Eppure Einstein sottolineava come la fede integrasse la ricerca scientifica su due livelli almeno: esistenziale (perché ci si libera dall’io per dedicarsi appunto alla ricerca) ed intellettuale (perché le leggi matematiche si legano al mondo fisico reale).
In questa chiave di lettura torna alla mente una frase recente del premio Nobel Parisi il quale non ha nascosto di prediligere la teoria per cui “Dio non è neanche una ipotesi”.
Ma la domanda sorge spontanea dato il parallelo che si può creare tra quest’ultima frase, il livello intellettuale teorizzato da Einstein e l’esperienza di San Tommaso.
Perché esiste l’universo e da cosa origina?
Ovviamente di riflesso la domanda può estendersi all’umanità e alla vita in quanto tale.
La scienza è, ormai, giunta a decifrare che il tutto origina da buchi neri; dal rapporto continuo che c’è tra caos e catastrofi; dal perenne conflitto che c’è nei moti di rivoluzione, ecc.
Già, ma questo al massimo spiegherebbe l’origine e non il perché. Se l’origine è il buco nero, questo va definito esistente od inesistente?
Perché a seconda dell’uno e/o dell’altro l’umanità sceglie il motivo dell’origine.
Nel primo caso, allora, l’umanità fallisce nella misura in cui legittima di credere in ciò che convenzionalmente e concettualmente non può spiegare. Cioè il buco nero.
Nel secondo caso tende al reale, ma non potrà accedere al vero. Il motivo è semplice: l’inesistente non è alla portata dell’uomo perché implica, per forza di cose, l’avere fede nella ricerca. La quale ultima non ha fine, non in termini di scopo, ma di confine materiale.
Si badi bene, che in quest’ultimo caso la ricerca è l’unico elemento di verità per la vita umana.
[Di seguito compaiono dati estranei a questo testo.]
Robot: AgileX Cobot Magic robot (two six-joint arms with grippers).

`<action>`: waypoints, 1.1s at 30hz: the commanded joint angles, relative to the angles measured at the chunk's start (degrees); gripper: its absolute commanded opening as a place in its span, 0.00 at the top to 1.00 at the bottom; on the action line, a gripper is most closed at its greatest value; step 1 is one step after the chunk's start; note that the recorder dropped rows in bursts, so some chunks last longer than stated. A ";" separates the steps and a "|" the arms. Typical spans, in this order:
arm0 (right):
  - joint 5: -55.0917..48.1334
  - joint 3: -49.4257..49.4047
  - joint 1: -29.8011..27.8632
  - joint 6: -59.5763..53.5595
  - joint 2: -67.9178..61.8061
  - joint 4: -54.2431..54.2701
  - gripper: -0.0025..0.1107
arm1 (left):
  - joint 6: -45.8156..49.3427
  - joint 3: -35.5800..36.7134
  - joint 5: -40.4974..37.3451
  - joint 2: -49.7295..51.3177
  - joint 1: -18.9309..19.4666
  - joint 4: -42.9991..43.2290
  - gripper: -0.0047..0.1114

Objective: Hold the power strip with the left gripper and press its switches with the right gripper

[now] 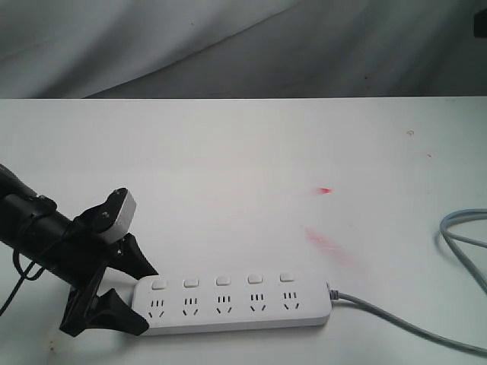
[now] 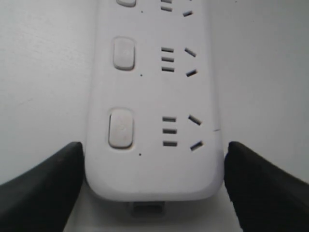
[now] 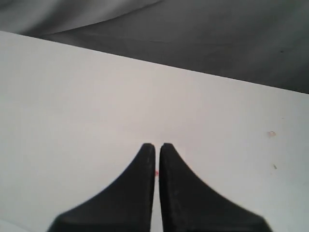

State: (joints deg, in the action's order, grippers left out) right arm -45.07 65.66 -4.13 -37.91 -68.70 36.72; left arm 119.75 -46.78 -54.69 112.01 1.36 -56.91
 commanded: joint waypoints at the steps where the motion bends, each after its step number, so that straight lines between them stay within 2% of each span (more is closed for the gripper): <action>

Proprio perché ne è la genesi stessa senza soluzione di continuità.
Domando, a questo punto (con estrema umiltà e voracità del voler sapere), se invece non sia l’umanità stessa ad essere una ipotesi della divinità?
Ma chi ha fede non se lo domanda perché è una strada fuorviante e che implicherebbe una distorsione della pace sia interiore che esteriore.
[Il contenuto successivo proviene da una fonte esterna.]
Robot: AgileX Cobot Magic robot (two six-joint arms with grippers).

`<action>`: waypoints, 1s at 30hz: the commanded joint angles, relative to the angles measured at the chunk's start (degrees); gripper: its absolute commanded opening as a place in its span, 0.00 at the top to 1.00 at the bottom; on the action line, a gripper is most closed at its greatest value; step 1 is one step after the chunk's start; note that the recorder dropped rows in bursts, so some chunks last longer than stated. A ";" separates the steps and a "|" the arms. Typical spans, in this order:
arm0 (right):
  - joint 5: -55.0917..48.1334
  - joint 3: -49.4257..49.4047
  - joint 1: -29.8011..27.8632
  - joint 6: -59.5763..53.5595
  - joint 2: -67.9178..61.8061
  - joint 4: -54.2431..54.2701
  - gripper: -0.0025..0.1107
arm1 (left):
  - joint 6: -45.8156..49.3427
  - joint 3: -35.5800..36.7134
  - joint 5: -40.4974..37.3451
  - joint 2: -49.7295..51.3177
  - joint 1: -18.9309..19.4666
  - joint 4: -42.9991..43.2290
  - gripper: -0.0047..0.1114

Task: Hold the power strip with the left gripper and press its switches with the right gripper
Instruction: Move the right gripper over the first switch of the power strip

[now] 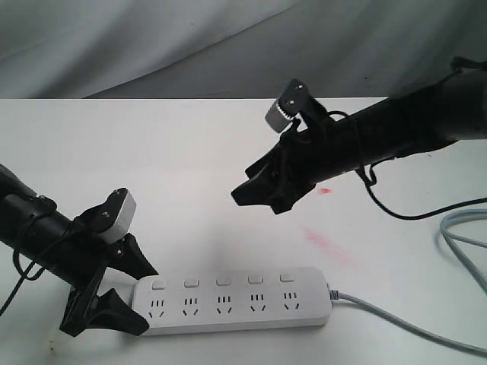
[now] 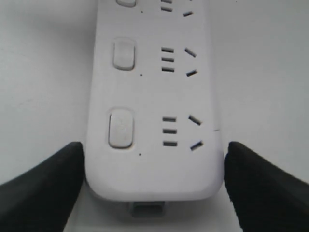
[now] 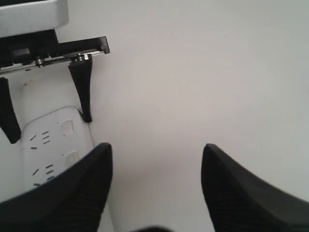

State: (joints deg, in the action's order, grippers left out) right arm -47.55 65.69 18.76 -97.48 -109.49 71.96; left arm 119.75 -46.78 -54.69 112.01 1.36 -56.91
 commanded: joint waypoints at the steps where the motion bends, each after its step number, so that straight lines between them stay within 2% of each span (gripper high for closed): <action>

Inevitabilmente si rischierebbe di cadere nel cercare la ragione per l’esistente invece che per l’inesistente. Una sorta di materialismo esasperato. Una dimensione forsennatamente senza fine. In buona sostanza, si assisterebbe ad un processo di giustificazione del cercare che non equivale, concretamente, a dimostrazione del cercato.
Ecco che scienza e fede sono due facce della stessa medaglia: l’empirismo della divinità.
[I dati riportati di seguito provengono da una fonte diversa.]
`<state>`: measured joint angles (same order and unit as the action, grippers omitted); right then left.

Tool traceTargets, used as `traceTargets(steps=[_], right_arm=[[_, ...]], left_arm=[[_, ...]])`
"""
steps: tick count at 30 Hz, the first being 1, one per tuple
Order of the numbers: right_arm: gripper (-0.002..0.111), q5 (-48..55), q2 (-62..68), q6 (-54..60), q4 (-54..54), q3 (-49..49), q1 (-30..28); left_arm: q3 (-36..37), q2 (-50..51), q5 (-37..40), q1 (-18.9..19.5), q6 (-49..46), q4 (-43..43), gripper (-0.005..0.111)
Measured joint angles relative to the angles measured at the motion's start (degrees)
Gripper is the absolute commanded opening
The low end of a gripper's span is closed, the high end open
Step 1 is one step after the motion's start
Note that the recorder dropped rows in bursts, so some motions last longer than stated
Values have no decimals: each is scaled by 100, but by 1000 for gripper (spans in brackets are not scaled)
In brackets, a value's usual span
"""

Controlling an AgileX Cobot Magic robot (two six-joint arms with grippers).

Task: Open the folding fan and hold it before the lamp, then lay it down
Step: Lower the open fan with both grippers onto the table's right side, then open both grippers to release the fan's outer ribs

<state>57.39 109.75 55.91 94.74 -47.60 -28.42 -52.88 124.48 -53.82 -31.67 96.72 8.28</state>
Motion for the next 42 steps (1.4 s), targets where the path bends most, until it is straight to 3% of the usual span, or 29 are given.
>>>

La spiegazione dell’inesistente nell’esistenza.
Dove la prima spiega cosa ma non il perché. La seconda, invece, il contrario.
Solo insieme possono indirizzare la via dell’umanità. Con le rispettive velocità e mentalità.
È questa la radice della fratellanza: affermare la legittimazione a spiegare il reale, ma è la verità che spiega l’inesistenza.
La risposta è, quindi, nella domanda. Perché ci siamo?
Come Abele, siamo destinati a morire.
Ma se abbiamo fede, nostro fratello Caino ci salverà. Perché in lui c’è il perdono, c’è il volto di colui che si annebbia per il reale trascurando che il vero è in ciò che lega. Caino è il senso dell’esistenza. Traduzione plastica della missione di Abele (servire “al” fratello col proprio sacrificio).
Non a caso ne parla la Genesi. Un fatto reale, quest’ultimo, che ci racconta come la vita elevata a sacro assume di per sé una dimensione inaccessibile senza impegnarsi nella speranza. Che è fede.
La stessa che aveva Einstein con la sua storia.
E questa non è certo una ipotesi dell’ipotesi.